|When Friends Fight: The Importance of "I'm Sorry"
No fight can end, and no friendship can move on, until everyone says these two little words. Sometimes, though, they can be difficult to say. Here are some things to keep in mind:
It's not about winning
Friendships aren't like the Super Bowl, and there should never be a winner and a loser. When you start fighting with a friend, it may feel important that you "win" the fight by proving you're right and he's wrong, or by making him be the first to apologize.

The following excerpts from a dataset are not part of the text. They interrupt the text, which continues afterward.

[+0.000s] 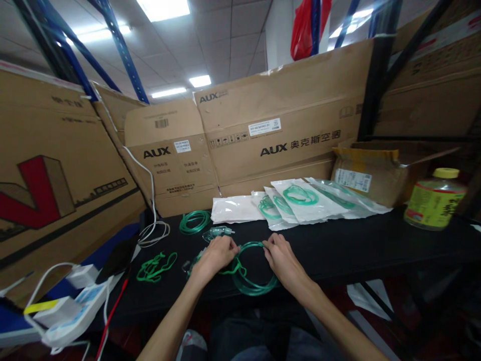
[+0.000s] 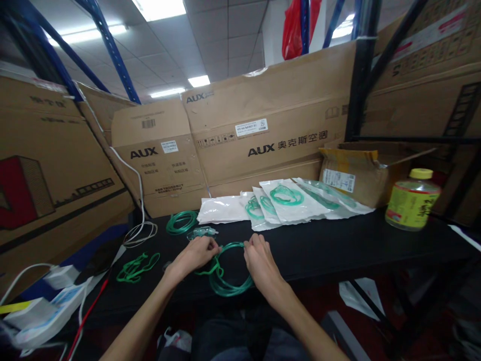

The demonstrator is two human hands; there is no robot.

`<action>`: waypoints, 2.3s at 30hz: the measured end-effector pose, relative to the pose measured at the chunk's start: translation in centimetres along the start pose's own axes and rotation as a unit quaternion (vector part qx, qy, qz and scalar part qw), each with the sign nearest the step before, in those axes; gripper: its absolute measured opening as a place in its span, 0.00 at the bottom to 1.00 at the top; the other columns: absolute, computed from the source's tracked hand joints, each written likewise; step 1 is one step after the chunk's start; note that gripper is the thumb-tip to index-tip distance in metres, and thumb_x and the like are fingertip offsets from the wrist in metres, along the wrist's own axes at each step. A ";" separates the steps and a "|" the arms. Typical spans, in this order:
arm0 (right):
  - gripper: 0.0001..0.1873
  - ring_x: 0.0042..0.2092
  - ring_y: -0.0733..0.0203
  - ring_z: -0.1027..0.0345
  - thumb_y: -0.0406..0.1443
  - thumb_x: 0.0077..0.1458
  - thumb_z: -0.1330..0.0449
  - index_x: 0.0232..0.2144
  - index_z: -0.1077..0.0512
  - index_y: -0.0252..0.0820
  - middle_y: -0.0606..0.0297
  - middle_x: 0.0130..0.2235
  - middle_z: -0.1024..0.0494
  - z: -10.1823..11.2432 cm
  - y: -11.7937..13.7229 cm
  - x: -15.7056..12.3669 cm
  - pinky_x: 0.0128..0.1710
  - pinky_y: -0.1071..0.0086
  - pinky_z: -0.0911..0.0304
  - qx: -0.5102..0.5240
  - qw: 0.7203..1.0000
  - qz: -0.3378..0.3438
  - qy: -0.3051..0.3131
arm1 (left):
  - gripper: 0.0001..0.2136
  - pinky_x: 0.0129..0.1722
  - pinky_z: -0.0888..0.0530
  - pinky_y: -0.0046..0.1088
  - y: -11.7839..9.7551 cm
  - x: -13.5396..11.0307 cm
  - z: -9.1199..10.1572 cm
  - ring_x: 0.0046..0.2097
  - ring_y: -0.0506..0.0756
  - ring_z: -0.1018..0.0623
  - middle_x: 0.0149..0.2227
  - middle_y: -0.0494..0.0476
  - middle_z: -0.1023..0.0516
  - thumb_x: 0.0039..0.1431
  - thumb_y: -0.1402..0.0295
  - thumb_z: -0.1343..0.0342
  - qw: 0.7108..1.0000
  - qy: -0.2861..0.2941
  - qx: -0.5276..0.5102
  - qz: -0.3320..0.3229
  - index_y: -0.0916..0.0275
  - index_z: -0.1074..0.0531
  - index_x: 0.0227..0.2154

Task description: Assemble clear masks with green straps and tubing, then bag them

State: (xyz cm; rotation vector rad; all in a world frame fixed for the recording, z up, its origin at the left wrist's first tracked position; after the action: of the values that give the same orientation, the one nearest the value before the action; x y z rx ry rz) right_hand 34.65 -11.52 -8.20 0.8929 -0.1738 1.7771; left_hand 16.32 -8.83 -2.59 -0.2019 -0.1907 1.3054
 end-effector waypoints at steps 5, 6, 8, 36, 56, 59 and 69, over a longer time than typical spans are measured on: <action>0.10 0.41 0.51 0.30 0.30 0.63 0.43 0.40 0.21 0.42 0.56 0.40 0.22 0.9 0.0 0.0 0.40 0.61 0.36 0.022 1.000 -0.012 0.010 | 0.10 0.43 0.28 0.33 -0.8 1.3 -0.6 0.42 0.62 0.18 0.37 0.62 0.16 0.64 0.64 0.44 0.999 -0.022 -0.036 -0.023 0.62 0.20 0.34; 0.11 0.42 0.51 0.29 0.30 0.63 0.43 0.41 0.21 0.42 0.56 0.40 0.21 1.0 0.0 0.0 0.40 0.60 0.35 0.026 1.000 -0.015 0.010 | 0.10 0.43 0.28 0.33 -1.0 1.5 -0.6 0.42 0.61 0.18 0.37 0.63 0.16 0.64 0.64 0.44 0.999 -0.024 -0.041 -0.026 0.63 0.20 0.34; 0.12 0.44 0.49 0.28 0.30 0.63 0.43 0.44 0.20 0.43 0.55 0.43 0.19 1.1 0.1 0.0 0.42 0.59 0.34 0.035 0.999 -0.020 0.007 | 0.10 0.43 0.29 0.33 -1.3 1.8 -0.7 0.42 0.61 0.18 0.37 0.63 0.16 0.65 0.65 0.44 0.998 -0.030 -0.047 -0.033 0.63 0.21 0.34; 0.11 0.44 0.49 0.18 0.37 0.55 0.35 0.40 0.15 0.44 0.58 0.42 0.13 2.3 -0.4 3.0 0.48 0.60 0.27 0.363 0.926 -0.086 0.056 | 0.05 0.40 0.26 0.26 -4.5 0.4 -1.0 0.39 0.54 0.19 0.35 0.51 0.20 0.63 0.68 0.42 0.951 -0.081 -0.215 -0.205 0.59 0.30 0.41; 0.22 0.14 0.63 0.38 0.41 0.59 0.41 0.50 0.19 0.35 0.66 0.16 0.24 1.6 -3.5 2.9 0.17 0.71 0.40 0.324 0.927 -0.186 0.040 | 0.15 0.46 0.28 0.31 -2.6 -4.1 1.3 0.46 0.59 0.18 0.44 0.58 0.17 0.74 0.61 0.56 0.979 -0.135 -0.079 -0.128 0.58 0.25 0.43; 0.19 0.20 0.58 0.29 0.39 0.59 0.40 0.48 0.18 0.36 0.57 0.29 0.15 2.4 -3.9 3.5 0.27 0.65 0.30 0.290 0.946 -0.148 0.010 | 0.20 0.40 0.30 0.29 -1.6 -4.7 1.5 0.37 0.57 0.18 0.34 0.56 0.17 0.74 0.58 0.57 0.983 -0.127 -0.082 -0.100 0.58 0.24 0.33; 0.14 0.44 0.46 0.19 0.32 0.60 0.40 0.45 0.17 0.40 0.52 0.43 0.14 2.7 -3.3 3.6 0.49 0.57 0.27 0.222 0.972 -0.068 -0.027 | 0.19 0.42 0.31 0.33 -0.8 -4.6 2.0 0.38 0.58 0.23 0.33 0.57 0.21 0.72 0.55 0.53 0.975 -0.179 -0.040 -0.128 0.60 0.24 0.33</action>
State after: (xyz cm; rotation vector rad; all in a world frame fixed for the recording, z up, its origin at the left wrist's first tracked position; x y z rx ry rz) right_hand 38.32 -8.89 -5.00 1.2400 0.2581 1.6905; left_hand 15.38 -13.41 -0.62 -0.0066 -0.5601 1.0696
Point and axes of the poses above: each hand's wrist, its own x-axis towards the middle knuckle, its own z-axis out of the back of the hand, y = z × x, the point moved 7 cm from there along x, towards the middle knuckle
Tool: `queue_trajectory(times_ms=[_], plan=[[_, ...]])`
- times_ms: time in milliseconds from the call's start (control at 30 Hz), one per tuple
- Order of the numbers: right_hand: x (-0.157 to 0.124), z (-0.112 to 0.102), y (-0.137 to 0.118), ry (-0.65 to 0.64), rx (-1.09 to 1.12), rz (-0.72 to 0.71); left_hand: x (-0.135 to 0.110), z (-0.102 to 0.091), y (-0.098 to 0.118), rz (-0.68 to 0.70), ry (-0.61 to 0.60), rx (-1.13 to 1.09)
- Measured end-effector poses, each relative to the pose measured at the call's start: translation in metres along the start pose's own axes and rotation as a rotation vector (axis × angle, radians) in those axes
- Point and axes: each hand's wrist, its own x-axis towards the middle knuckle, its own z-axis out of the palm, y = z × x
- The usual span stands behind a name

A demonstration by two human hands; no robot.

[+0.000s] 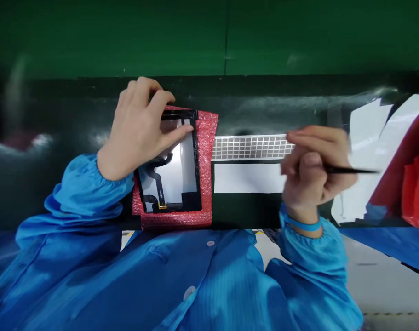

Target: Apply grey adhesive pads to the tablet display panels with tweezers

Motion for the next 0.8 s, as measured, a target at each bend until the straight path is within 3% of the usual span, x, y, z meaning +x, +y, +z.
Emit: queue_trajectory(times_ms=[33, 100, 200, 267, 400, 600, 800], plan=[[0.006, 0.014, -0.017, 0.051, 0.250, 0.123, -0.006, -0.003, 0.006, 0.062, 0.011, -0.006], [0.016, 0.042, -0.039, 0.014, 0.601, 0.224, -0.019, -0.007, 0.021, 0.219, 0.001, -0.022], [0.020, 0.068, -0.038, -0.080, 0.687, 0.376, -0.039, -0.001, 0.051, 0.468, -0.063, -0.003], [0.017, 0.073, -0.025, -0.152, 0.674, 0.418, -0.050, 0.009, 0.065, 0.534, -0.106, 0.043], [0.012, 0.067, -0.008, -0.167, 0.734, 0.393, -0.060, 0.026, 0.073, 0.483, -0.119, 0.118], [0.014, 0.062, -0.018, -0.141, 0.787, 0.415, -0.054, 0.033, 0.068, 0.440, -0.048, 0.077], [0.012, 0.052, -0.019, -0.331, 0.861, 0.427, -0.053, 0.035, 0.069, 0.470, 0.021, 0.063]])
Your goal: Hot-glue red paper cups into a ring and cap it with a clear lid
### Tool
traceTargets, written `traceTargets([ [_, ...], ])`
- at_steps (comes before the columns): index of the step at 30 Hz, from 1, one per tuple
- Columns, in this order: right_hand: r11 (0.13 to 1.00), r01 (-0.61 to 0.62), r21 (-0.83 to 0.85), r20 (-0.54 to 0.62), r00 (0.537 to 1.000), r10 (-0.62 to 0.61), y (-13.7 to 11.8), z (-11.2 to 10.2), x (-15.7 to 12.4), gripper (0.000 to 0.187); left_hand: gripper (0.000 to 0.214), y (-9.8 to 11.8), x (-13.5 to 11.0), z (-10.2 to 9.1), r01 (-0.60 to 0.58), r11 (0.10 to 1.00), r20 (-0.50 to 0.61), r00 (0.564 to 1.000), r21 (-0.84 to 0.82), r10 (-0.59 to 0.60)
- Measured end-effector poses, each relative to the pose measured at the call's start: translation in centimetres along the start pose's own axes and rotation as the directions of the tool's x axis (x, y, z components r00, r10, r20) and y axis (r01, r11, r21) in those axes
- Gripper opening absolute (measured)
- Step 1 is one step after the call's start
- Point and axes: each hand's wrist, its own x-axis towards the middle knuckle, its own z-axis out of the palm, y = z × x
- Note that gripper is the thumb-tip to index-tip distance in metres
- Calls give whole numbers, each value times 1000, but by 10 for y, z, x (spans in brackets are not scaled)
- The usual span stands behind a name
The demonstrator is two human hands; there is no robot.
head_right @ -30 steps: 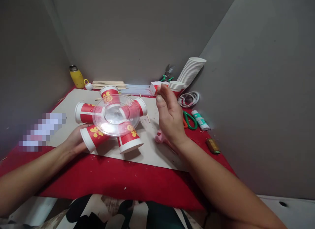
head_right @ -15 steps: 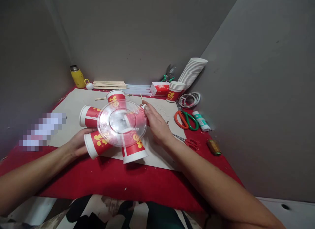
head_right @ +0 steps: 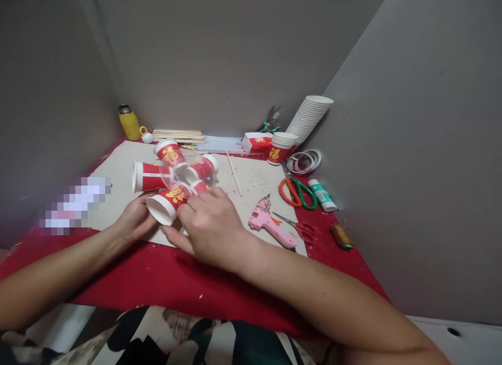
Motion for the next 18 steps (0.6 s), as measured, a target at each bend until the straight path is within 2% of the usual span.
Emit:
traceTargets([
  [4, 990, -94, -108, 203, 972, 114, -10, 33, 11, 39, 21, 0, -3, 1, -44, 999, 27, 999, 0, 44],
  [7, 979, -156, -128, 280, 942, 186, -11, 41, 14, 35, 20, 1, -5, 1, -45, 999, 26, 999, -4, 45],
  [12, 976, -171, -136, 344, 915, 209, -18, 37, 14, 33, 21, -1, -6, -1, 68, 997, 52, 996, 33, -69],
  [18, 983, -146, -114, 333, 926, 176, -24, 38, 11, 32, 22, -5, 0, -7, 112, 993, 55, 992, 41, -114],
])
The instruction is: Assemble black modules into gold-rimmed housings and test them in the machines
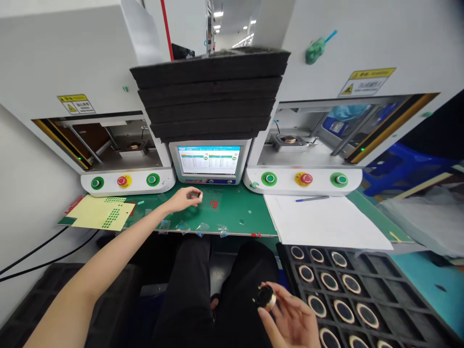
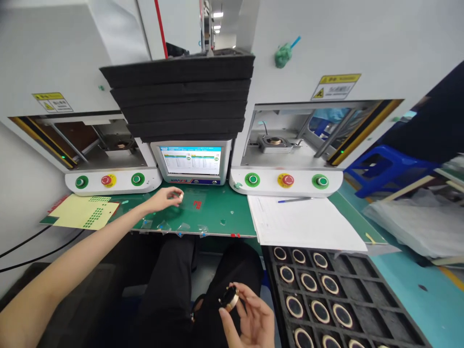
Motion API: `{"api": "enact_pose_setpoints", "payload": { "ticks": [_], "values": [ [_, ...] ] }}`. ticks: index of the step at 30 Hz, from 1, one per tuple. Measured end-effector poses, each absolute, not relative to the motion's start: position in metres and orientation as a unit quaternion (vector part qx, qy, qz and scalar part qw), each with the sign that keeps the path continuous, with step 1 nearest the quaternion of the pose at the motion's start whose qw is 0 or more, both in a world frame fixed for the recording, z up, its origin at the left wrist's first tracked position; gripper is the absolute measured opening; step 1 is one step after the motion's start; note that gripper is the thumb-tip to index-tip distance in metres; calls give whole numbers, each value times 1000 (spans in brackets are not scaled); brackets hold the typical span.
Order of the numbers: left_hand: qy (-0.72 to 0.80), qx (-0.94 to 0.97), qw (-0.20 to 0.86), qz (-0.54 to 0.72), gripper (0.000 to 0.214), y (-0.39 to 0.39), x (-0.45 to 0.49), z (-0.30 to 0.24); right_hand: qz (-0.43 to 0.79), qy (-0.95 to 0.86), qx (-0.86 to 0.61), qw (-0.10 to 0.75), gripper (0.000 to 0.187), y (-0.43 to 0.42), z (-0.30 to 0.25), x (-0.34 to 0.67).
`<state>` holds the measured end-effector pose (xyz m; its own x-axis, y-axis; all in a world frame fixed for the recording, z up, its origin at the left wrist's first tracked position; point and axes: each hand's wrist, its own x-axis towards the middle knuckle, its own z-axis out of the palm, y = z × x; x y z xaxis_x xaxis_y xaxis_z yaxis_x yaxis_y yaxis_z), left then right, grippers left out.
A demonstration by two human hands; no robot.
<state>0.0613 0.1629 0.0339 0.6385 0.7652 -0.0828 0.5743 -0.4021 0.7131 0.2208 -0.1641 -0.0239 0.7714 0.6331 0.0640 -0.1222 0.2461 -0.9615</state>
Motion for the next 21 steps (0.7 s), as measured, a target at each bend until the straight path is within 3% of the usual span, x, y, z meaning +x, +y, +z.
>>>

In reality, you'll BOTH LOSE if you let the fight ruin your friendship, and you will BOTH WIN if you find a way to heal it.
Put aside your pride
You may have heard the expression "His pride stood in the way." This phrase is usually used to describe a person who is so determined to be "right" that he lets an opportunity for happiness pass him by forever. Don't let this happen to a friendship you care about. Remember: as time goes on, we usually forget about who was right and who was wrong in a disagreement, and only remember the sadness of losing a friend.
Take the first step
Are you sick of fighting? Do you think this fight is just not important enough to ruin your friendship? Then try being the first to apologize. You don't have to take full responsibility for starting the fight, or even say that your feelings were wrong. But you should find something that you did or said that's worth apologizing for. Maybe you're sorry that you let the fight go for so long, or that you overreacted to something your friend did. If you say you're sorry, it's like an invitation for your friend to do the same. Once you've both said it, you'll both feel a million times better.
Apologizing isn't about "bowing down" to your friend or becoming a "doormat." It's about taking some responsibility for the argument, and inviting him or her to take responsibility too. If your friend thinks she's "won" just because you've apologized, then she's not ready to make up yet.
Still having trouble getting the words to come out of your mouth? Try doing it this way:
- "I feel really bad about __________ and I'm sorry that it happened."
- "I know you've felt _________, and I'm sorry for making you feel that way."
There are some special cases when you shouldn't be the one to apologize first. For instance, if you've been physically hurt by your friend, or she has done something that is dangerously wrong, apologizing might let her think she has more power over you. This is a form of bullying, and you don't have to put up with it.